National Cutlery Union
- Merged into: National Union of General and Municipal Workers
- Founded: 1914
- Dissolved: 1 January 1957
- Headquarters: Foresters' Hall, Trippet Lane, Sheffield
- Location: United Kingdom;
- Members: 1,072 (1914)
- Key people: Harold Slack (Secretary)
- Affiliations: TUC, Labour

= National Cutlery Union =

Former trade union of the United Kingdom

The National Cutlery Union was a trade union representing workers involved in the manufacture of cutlery in the United Kingdom, particularly in Sheffield.

The union originated in 1914 when the Table and Butcher Knife Hafters' Trade and Provident Society merged with the Table and Butcher Blade Smithers' Association, forming the Cutlery Union.
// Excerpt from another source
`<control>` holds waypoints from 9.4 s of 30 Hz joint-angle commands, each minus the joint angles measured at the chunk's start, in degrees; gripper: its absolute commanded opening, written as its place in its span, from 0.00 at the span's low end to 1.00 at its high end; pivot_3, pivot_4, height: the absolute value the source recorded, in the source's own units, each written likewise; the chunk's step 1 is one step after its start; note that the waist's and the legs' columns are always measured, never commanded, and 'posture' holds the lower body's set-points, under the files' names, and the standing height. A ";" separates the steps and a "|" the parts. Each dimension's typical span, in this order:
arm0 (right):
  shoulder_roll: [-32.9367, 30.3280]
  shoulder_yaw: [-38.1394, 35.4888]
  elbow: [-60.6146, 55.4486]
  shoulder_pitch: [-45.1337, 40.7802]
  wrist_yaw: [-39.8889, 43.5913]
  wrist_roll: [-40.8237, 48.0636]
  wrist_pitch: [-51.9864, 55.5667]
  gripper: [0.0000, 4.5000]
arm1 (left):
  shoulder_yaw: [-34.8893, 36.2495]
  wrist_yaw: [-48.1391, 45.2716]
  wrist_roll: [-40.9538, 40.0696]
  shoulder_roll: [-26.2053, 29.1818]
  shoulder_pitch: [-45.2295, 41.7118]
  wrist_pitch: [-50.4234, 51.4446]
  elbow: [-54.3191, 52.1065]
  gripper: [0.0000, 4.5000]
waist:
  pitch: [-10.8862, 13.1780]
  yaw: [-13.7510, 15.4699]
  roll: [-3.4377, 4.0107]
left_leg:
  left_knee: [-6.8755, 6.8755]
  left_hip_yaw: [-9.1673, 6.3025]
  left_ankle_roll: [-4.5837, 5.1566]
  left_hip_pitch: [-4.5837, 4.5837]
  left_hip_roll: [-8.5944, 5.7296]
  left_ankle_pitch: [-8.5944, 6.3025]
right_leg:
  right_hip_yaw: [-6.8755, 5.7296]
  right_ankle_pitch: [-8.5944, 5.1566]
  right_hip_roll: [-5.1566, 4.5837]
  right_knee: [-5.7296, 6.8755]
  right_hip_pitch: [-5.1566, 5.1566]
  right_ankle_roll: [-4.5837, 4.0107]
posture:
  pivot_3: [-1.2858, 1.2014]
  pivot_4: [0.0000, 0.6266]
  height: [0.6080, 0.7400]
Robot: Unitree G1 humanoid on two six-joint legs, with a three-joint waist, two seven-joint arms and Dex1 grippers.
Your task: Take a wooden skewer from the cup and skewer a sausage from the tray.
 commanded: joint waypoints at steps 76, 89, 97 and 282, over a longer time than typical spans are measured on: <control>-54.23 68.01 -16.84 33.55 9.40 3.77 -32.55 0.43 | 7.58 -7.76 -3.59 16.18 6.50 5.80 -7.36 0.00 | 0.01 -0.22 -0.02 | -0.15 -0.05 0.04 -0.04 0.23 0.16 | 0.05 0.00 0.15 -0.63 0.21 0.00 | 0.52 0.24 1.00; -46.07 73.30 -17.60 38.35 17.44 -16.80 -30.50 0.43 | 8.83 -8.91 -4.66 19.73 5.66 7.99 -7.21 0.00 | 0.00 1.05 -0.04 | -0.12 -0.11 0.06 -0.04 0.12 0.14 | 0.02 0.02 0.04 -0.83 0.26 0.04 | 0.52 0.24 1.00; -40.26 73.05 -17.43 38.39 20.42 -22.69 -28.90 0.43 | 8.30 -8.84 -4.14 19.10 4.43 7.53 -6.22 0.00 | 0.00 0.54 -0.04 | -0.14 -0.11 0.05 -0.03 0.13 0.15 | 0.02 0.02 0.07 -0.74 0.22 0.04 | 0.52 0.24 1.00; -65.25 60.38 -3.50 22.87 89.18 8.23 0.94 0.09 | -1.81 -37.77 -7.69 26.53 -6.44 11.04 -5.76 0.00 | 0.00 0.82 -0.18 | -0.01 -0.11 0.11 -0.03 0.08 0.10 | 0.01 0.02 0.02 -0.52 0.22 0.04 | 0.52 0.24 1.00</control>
This initially had 1,072 members, but the figure gradually fell, reaching only 589 members in 1938. That year, it merged with the Amalgamated Scissors Workers Trade, Sick and Funeral Society, and added "National" to its name.

From the start, the union admitted women as members, and about half the women working in cutlery manufacture in Sheffield were said to be members by 1920. However, women were not initially eligible for the union's sickness benefits.

In 1957, the union merged into the National Union of General and Municipal Workers. By this time, the union had about 900 members.

The union's secretary and treasurer was Harold Slack, who also served as a Labour Party member of Sheffield City Council. He was considered for membership of the Design Council, but was ultimately not appointed. Other union officials included Eddie Wood, who in his spare time officiated the 1933 FA Cup Final.